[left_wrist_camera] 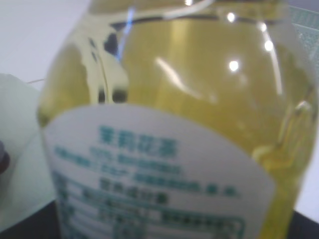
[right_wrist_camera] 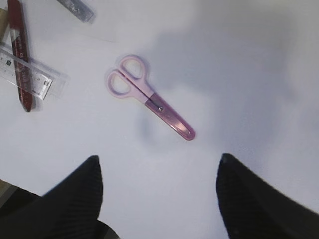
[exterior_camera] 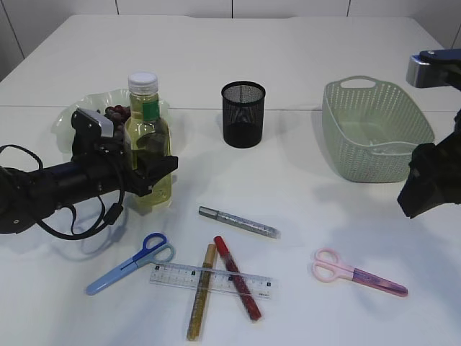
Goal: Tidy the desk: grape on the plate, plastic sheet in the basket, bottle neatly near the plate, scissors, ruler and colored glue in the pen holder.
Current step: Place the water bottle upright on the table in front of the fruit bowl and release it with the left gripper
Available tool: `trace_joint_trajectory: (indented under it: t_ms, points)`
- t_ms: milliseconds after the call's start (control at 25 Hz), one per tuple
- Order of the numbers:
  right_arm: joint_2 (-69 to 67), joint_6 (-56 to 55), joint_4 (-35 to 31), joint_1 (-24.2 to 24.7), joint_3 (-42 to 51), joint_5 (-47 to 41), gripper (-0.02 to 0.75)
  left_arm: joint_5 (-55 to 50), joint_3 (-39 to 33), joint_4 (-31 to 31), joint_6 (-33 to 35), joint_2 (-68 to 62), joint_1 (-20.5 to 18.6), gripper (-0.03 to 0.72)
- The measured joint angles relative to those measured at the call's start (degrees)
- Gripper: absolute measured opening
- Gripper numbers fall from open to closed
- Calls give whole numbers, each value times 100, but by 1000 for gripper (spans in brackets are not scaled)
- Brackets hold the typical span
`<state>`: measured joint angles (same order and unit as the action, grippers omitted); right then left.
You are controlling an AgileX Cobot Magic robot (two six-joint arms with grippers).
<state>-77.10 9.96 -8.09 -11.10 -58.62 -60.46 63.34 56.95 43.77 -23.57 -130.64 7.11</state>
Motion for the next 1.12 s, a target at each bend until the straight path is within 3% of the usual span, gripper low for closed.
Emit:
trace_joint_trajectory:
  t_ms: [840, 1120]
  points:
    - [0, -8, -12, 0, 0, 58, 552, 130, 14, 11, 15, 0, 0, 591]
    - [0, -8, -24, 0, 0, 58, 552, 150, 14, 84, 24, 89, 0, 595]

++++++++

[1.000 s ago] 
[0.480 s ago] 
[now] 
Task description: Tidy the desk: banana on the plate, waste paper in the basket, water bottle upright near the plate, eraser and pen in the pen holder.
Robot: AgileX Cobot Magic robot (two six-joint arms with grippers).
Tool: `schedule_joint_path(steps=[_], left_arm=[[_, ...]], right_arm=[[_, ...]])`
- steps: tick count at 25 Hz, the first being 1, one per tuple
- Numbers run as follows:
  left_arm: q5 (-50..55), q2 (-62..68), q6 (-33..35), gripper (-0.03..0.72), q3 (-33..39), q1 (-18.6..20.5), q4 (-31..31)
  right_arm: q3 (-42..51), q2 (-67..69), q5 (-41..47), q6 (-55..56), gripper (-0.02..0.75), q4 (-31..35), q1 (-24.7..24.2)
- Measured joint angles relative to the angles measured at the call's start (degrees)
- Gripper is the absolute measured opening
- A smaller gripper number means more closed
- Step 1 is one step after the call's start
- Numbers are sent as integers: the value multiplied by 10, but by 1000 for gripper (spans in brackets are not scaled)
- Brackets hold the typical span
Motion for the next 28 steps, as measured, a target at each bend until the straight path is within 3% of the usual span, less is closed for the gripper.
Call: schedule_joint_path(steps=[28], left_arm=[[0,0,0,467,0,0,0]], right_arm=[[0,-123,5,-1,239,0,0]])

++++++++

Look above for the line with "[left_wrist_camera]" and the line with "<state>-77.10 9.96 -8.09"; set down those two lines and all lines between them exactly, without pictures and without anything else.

## FINAL ANSWER
[left_wrist_camera] 
[right_wrist_camera] 
[exterior_camera] 
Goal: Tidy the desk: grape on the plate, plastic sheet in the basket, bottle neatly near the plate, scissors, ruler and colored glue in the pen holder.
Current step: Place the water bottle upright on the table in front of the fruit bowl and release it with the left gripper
Available tool: `trace_joint_trajectory: (indented under it: t_ms, points)`
- t_ms: milliseconds after the call's start (control at 25 Hz), one per tuple
- Order of the numbers:
  right_arm: joint_2 (-69 to 67), joint_6 (-56 to 55), joint_4 (-35 to 31), joint_1 (-24.2 to 24.7), joint_3 (-42 to 51), joint_5 (-47 to 41), gripper (-0.02 to 0.75)
  left_arm: joint_5 (-55 to 50), joint_3 (-39 to 33), joint_4 (-31 to 31), joint_6 (-33 to 35), joint_2 (-68 to 62), joint_1 (-20.5 to 18.6), gripper (-0.03 to 0.72)
- The measured joint angles relative to those measured at the call's start (degrees)
- Gripper: absolute measured opening
- Gripper numbers fall from open to closed
- Calls give whole numbers, each value times 100, but by 1000 for gripper (spans in brackets are not scaled)
- Brackets hold the typical span
`<state>`: measured joint angles (same order and unit as the action, grippers omitted); right then left.
You are controlling an AgileX Cobot Magic robot (two six-joint arms with grippers).
<state>-77.10 9.96 -8.09 -11.10 -58.62 -60.46 63.34 56.95 43.77 -23.57 -130.64 7.11</state>

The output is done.